---------- Data shown

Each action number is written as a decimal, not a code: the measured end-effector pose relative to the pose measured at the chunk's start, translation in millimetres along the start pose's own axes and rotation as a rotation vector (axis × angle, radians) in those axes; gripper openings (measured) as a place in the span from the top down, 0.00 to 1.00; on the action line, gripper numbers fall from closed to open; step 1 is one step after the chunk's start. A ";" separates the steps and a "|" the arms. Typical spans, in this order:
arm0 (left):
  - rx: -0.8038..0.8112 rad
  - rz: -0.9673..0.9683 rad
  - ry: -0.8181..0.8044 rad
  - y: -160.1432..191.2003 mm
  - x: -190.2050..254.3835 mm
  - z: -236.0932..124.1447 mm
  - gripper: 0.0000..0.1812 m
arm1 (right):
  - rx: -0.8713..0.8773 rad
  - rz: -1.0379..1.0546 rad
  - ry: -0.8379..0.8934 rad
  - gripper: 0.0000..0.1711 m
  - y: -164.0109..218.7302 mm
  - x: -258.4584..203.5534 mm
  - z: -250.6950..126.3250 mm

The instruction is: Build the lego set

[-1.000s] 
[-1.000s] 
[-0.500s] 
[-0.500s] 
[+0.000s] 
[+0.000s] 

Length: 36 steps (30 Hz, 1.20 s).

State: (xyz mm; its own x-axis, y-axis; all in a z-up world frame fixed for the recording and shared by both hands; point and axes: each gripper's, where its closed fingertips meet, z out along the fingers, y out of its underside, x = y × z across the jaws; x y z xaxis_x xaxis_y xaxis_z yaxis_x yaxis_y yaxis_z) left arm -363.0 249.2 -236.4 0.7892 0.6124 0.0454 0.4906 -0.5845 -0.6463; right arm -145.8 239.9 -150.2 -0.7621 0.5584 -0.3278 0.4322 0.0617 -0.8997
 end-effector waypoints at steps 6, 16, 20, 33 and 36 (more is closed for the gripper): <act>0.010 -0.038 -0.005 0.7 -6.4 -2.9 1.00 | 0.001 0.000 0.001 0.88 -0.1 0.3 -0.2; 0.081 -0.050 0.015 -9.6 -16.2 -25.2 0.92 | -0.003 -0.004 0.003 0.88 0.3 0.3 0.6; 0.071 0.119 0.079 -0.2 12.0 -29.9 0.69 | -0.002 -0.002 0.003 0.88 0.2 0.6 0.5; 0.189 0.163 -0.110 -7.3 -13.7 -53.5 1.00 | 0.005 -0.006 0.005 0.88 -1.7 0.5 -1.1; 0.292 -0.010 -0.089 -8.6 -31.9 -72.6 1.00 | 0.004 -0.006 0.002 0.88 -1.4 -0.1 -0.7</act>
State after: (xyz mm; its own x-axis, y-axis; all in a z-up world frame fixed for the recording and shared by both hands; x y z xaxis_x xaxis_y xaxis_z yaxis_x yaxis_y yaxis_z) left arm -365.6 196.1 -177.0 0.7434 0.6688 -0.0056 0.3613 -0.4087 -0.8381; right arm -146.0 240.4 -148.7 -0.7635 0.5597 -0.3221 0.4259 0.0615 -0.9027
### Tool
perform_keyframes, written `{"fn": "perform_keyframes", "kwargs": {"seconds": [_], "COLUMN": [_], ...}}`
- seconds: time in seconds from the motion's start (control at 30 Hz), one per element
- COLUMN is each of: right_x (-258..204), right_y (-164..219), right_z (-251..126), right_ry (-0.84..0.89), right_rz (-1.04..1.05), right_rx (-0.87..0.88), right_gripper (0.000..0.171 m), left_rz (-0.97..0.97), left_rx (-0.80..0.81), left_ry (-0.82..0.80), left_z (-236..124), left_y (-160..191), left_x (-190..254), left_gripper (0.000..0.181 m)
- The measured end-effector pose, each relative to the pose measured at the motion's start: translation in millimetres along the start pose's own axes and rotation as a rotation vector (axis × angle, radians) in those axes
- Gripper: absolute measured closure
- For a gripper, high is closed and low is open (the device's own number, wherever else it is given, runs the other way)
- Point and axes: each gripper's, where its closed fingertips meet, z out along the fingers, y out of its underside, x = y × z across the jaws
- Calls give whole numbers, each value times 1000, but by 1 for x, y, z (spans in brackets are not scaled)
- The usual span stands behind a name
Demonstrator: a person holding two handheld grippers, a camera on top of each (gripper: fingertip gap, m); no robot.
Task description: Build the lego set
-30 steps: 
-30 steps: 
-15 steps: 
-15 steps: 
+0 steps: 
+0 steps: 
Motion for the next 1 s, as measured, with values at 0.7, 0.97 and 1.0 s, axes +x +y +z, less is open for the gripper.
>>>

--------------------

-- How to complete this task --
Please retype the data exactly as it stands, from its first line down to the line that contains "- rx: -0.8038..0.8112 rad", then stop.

-- Your solution --
Each action number is written as a decimal, not a code: the measured end-effector pose relative to the pose measured at the chunk's start, translation in millimetres along the start pose's own axes and rotation as a rotation vector (axis × angle, radians) in those axes; gripper openings (measured) as a place in the span from the top down, 0.00 to 1.00; on the action line, gripper numbers fall from closed to open; step 1 is one step after the chunk's start. A ";" separates the steps and a "|" the arms. Typical spans, in this order:
arm0 (left):
  - rx: -0.8038..0.8112 rad

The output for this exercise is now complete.